In the old story of the Tower of Babel, the people constructing a tower to the sky were stymied by a curse that made each of them speak a different language. Their inability to communicate effectively derailed the project. (And, according to some legends, explains why there are different languages in the world.)

Today, the field of mobile health applications is experiencing a similar curse. While there are zillions of applications, there is a pronounced lack of integration between them. Experts concede that while there are many innovative and useful technologies that have been and are being developed, their inability to “talk” to one another stands in the way of realizing the tremendous synergy that can come from compatibility and easy interactivity.

In an effort to encourage mobile health developers to “speak the same language,” the Heritage Provider Network, partnering with UCLA, is sponsoring a $100,000 challenge. What distinguishes this challenge is that submissions must use the open software developed by the non-profit company Open mHealth.

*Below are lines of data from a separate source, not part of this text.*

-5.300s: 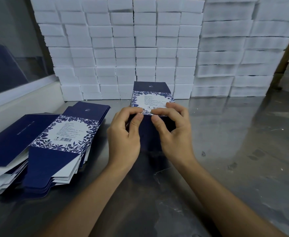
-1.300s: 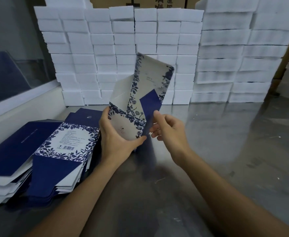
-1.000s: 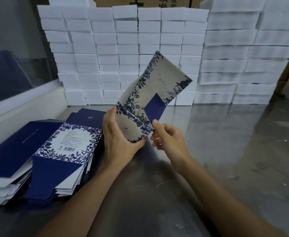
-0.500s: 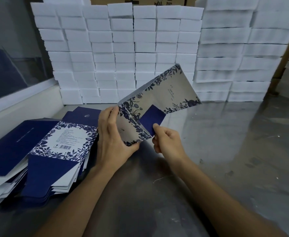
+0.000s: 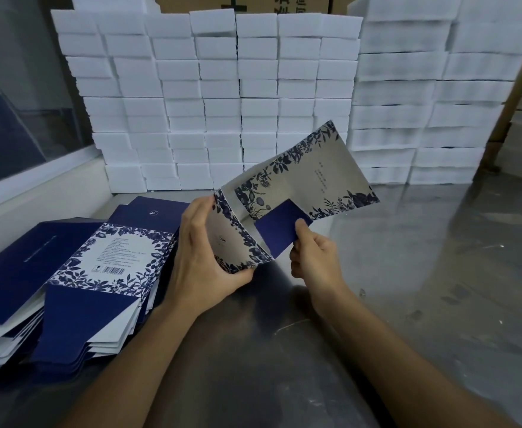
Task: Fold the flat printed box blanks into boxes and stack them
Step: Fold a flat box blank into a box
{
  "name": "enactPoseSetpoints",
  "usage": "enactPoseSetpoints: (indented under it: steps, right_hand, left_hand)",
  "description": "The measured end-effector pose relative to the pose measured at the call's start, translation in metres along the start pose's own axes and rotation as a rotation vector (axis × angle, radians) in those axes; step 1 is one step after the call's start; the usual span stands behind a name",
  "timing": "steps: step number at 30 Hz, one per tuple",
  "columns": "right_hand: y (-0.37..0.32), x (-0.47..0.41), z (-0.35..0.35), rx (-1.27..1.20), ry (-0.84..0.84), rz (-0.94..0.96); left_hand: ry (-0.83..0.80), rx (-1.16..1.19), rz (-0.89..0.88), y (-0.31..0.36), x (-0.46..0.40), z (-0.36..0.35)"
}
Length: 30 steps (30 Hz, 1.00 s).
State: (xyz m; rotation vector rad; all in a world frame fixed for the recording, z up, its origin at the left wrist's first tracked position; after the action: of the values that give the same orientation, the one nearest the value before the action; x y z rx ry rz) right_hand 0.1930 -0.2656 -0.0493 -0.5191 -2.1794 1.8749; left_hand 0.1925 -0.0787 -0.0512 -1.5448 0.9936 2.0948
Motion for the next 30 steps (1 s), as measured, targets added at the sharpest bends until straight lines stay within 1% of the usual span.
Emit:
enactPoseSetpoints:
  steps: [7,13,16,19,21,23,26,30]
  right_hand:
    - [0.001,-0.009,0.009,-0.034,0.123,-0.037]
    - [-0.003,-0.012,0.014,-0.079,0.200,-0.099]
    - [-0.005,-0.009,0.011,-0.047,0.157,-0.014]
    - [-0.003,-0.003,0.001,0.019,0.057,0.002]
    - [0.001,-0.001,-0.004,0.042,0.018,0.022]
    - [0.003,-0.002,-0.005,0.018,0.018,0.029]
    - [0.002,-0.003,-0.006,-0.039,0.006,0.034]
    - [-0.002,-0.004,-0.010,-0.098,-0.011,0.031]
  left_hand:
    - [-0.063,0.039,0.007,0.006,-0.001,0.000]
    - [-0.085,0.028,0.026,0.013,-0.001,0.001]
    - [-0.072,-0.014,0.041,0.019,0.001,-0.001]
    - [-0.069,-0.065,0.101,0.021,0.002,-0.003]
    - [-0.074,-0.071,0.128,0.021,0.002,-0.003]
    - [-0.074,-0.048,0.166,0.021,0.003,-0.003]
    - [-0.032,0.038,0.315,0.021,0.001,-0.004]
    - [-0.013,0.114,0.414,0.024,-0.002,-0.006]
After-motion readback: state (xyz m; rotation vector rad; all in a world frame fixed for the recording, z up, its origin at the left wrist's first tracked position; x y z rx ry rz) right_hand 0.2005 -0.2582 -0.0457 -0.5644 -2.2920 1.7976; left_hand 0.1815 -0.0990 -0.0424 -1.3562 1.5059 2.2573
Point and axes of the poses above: each hand's wrist, its own x-axis away from the middle knuckle, its own z-axis out of the back of the hand, y = z × x, the point moved 2 cm from there along -x, towards the middle knuckle, and after that the axes turned 15 degrees about y, right-handed, at the moved point
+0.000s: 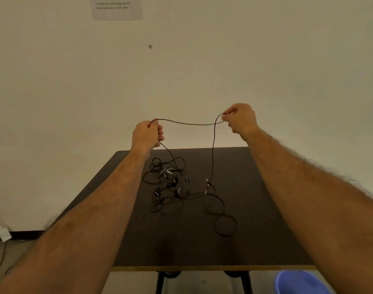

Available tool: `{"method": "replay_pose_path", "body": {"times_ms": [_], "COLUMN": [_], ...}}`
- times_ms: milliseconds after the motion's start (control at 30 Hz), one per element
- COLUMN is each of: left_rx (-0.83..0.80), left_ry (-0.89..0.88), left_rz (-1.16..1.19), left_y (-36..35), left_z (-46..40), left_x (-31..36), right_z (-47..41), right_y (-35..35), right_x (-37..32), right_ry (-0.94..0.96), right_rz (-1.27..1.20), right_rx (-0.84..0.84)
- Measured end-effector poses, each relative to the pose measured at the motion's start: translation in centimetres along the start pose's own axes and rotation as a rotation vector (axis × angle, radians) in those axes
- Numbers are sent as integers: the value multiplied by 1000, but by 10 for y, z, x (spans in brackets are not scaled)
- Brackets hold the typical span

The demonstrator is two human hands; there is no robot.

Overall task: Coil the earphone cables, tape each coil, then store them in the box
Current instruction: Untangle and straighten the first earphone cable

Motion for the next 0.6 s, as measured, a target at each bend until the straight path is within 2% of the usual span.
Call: {"method": "replay_pose_path", "body": {"times_ms": [167, 400, 467, 600], "left_rx": [14, -94, -136, -188], "left_ry": [-38, -16, -19, -67], "left_rz": [-80, -219, -265, -364], "left_y": [-1, -11, -13, -20], "left_z": [-5, 8, 13, 24], "left_x": [-2, -30, -35, -39], "right_z": [-8, 3, 2, -3], "right_y": [21, 32, 40, 68], "right_x": [-38, -91, -107, -131], "right_ry": [-107, -20, 43, 285], "right_rz": [-335, -602, -686, -727], "right_rx": [13, -103, -42, 219]}}
Point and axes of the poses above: each hand's wrist, its own z-axis away from the middle knuckle, its own y-axis out of the back of the hand, x = y × z, the point moved 5 cm from there along -z, towards the middle knuckle, and after that the axes turned 12 degrees about x, right-handed, at the moved point
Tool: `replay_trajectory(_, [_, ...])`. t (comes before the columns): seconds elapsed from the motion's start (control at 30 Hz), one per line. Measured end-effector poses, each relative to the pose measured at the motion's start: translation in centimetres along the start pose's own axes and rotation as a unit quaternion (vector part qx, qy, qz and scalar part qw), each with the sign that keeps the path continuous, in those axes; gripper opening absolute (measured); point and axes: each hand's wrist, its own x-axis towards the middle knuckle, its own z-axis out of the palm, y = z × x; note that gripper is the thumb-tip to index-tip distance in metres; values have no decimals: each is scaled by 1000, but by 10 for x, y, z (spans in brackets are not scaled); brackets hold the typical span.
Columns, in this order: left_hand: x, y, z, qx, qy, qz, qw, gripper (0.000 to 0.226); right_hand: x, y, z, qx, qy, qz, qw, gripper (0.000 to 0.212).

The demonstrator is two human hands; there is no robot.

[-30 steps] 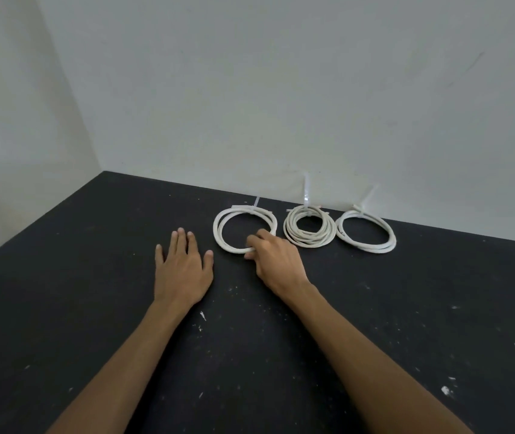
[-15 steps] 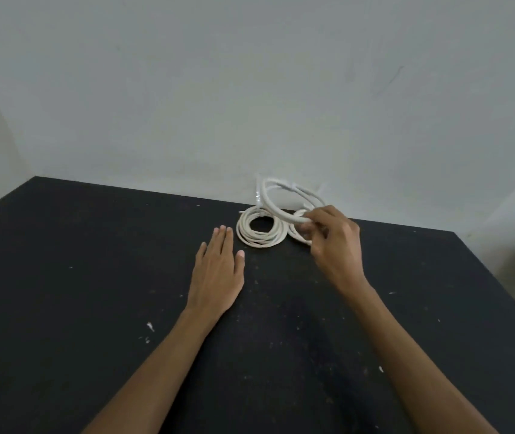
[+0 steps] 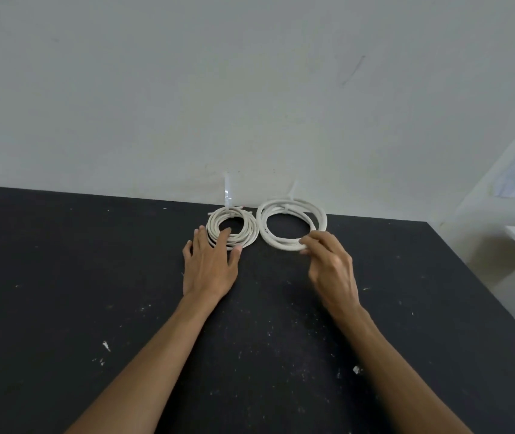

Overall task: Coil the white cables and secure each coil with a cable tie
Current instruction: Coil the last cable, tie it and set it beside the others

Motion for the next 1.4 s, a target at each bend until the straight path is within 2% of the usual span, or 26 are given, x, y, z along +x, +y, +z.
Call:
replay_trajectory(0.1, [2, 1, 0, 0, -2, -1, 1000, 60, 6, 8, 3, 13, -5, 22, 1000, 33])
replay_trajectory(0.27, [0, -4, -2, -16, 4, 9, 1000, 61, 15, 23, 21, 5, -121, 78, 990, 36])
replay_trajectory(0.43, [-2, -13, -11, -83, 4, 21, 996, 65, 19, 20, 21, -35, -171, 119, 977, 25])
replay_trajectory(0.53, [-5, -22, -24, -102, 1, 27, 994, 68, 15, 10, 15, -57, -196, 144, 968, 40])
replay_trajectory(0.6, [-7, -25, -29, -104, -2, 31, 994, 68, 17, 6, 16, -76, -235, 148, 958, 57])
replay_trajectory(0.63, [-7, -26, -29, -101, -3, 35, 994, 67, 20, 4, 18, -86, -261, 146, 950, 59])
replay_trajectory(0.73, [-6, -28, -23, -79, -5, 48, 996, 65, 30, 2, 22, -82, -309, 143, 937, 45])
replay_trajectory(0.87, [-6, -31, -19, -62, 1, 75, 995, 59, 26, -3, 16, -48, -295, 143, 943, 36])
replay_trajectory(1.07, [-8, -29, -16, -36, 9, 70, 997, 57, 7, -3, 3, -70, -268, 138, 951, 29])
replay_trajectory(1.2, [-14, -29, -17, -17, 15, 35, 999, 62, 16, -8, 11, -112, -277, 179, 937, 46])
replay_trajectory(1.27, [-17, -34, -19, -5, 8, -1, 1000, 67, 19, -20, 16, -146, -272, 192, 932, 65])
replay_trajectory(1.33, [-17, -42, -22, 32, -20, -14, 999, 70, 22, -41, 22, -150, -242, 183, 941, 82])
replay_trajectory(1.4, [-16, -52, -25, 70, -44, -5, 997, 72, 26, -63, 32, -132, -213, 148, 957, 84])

Rather than hindering innovation, broad agreement on

program integration was spectacularly successful

By encouraging use of open architecture software, Heritage Provider Network is hoping new applications will make it much easier for patients (especially those with multiple conditions) to record data and share it with their caregivers.

I certainly applaud this effort. I’m old enough to remember how much time I wasted with my first computer systems, hassling with “Mac vs PC” incompatibilities or Excel/Lotus and MSWord/WordPerfect conflicts. The benefits of compatibility eventually (for the most part) overcame developers’ concerns about exclusivity. Rather than hindering innovation, broad agreement on program integration was spectacularly successful in advancing the pace and efficiency of technology and was good for the market in general.

The winners of the challenge will be announced at the Health Datapalooza, being held in June in Washington D.C. It could be the best $100,000 anyone has spent on advancing mobile health initiatives.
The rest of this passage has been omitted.